Food for thought: the business has survived through two world wars, the Great Depression and 19 different U.S. presidents.
The FDA has deemed that J.C. Newman’s cigars do not qualify as “premium cigars” because they sell for less than $10. The cheap price is a testament to good business practices — supported by the longevity of the company — not necessarily the quality of the cigars.
In other words, the FDA is imposing a “one size fits all” regulation that literally penalizes J.C. Newman for being good at business.
What’s more, it’s a way of artificially raising prices simply to kill a business type the government doesn’t support.
“It’s totally unfair the way the U.S. Food and Drug Administration is approaching us,” Eric Newman, the cigar company’s president, told Watchdog.org. “Cigars are to Tampa what wine is to Napa Valley and what automobiles are to Michigan,” he said.

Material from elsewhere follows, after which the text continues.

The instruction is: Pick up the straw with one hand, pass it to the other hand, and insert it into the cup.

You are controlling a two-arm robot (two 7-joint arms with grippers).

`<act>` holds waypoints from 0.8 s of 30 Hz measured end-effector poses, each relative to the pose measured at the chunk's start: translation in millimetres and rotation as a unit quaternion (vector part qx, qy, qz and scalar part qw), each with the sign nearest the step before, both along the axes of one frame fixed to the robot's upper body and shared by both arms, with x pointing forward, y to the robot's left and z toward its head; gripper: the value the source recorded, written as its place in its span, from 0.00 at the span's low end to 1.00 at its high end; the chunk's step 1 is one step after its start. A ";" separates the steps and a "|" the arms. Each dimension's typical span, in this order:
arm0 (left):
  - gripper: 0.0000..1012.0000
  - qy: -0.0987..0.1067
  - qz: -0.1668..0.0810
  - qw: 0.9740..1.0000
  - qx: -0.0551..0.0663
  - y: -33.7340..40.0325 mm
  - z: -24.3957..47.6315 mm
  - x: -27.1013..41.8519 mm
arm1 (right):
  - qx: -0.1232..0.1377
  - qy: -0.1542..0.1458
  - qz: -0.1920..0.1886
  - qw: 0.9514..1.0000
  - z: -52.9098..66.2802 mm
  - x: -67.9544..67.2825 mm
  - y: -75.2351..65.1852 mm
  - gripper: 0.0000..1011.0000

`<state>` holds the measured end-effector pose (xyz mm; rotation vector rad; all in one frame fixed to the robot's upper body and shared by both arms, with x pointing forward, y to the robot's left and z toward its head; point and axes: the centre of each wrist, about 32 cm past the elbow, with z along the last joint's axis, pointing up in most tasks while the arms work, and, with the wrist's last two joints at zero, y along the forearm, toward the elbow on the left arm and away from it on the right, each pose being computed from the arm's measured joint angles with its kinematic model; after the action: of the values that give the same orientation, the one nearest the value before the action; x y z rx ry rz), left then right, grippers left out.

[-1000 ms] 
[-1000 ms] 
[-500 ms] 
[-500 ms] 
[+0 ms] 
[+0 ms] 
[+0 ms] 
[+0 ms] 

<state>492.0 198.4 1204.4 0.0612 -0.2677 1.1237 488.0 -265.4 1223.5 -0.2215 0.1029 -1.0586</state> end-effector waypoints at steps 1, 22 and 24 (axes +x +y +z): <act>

“If you know anyone whose family has been in Tampa for three or four generations, chances are someone was working in the cigar industry because they were the only jobs around,” he added. “Not everyone has $10 or more to spend on a cigar,” Newman said. “It takes us four months to teach a cigar maker how to use our hand-operated machines. We’re making cigars the same way my grandfather made them after in the 1930s.”
Despite the quality of their tobacco and their traditional hand-rolling methods, J.C. Newman’s cigars do not qualify as “premium” because they cost less than the arbitrary price threshold of $10.

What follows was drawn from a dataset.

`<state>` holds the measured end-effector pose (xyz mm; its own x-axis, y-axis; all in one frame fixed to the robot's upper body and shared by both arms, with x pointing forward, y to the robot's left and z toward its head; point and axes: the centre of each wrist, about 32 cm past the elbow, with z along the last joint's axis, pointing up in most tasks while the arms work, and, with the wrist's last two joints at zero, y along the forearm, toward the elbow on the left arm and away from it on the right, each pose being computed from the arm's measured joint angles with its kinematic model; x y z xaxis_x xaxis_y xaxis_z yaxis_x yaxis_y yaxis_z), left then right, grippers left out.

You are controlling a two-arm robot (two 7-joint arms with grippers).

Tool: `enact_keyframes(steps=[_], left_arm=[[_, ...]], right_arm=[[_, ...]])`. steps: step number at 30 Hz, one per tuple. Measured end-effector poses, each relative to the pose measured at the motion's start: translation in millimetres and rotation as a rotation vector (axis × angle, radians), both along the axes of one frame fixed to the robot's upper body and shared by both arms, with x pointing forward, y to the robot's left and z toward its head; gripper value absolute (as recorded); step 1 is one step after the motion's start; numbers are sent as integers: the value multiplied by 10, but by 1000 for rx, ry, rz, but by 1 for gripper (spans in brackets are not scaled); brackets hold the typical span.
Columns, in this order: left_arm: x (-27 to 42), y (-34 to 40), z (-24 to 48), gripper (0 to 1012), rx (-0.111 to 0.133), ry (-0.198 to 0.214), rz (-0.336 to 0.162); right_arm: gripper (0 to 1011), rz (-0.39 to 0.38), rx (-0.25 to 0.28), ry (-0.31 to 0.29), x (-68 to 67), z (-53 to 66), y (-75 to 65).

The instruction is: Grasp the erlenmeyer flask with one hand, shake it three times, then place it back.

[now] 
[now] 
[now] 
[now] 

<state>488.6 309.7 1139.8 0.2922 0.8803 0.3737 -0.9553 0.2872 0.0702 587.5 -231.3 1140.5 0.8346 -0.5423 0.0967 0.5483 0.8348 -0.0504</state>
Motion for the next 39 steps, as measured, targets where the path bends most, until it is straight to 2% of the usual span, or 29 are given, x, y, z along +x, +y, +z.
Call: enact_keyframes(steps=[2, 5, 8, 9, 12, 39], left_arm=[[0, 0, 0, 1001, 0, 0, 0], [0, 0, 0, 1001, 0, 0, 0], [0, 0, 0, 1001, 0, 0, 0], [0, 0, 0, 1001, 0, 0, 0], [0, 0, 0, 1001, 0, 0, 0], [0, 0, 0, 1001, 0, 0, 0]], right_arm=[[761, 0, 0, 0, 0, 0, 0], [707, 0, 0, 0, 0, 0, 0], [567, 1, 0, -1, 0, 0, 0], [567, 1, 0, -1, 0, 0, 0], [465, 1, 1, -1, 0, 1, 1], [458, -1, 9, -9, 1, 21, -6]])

In fact, the hand-rolling technique might not even be FDA approved, as per new requirements laid out in a 67-page legal proposal. The proposal will require the company “Obtain federal approval before offering any new cigar product,” “Submit every type of cigar sold to rigorous scientific review,” and “Comply with new manufacturing practices.”
Those manufacturing practices include paying a “fee in the hundreds of thousands of dollars, effectively paying the FDA to regulate it,” Watchdog.org reports, and “thousands of hours, according to an FDA analysis, to test new products before submitting an application to sell a single new brand or size of cigar.”
A so-called “gatekeeping role” will also include “requiring cigar manufacturers to spend thousands of hours, according to an FDA analysis, to test new products before submitting an application to sell a single new brand or size of cigar. New packaging on an existing cigar also would require FDA approval, and the tightened manufacturing practices could prohibit J.C. Newman’s vintage equipment.”
“The worst case scenario is that the regulators will prevent new products from entering the marketplace,” Newman said. “Eighty percent of what we sell today we didn’t 10 years ago. New products are the key to every business in the country.”
What’s most humorous, perhaps, about all of this is that Eric Newman recently met with FDA officials, presented one of his “non-premium” cigars and one from somewhere else that would be exempted from FDA scrutiny and they couldn’t even tell the difference.
Regulators don’t know anything about what they’re regulating — are we surprised?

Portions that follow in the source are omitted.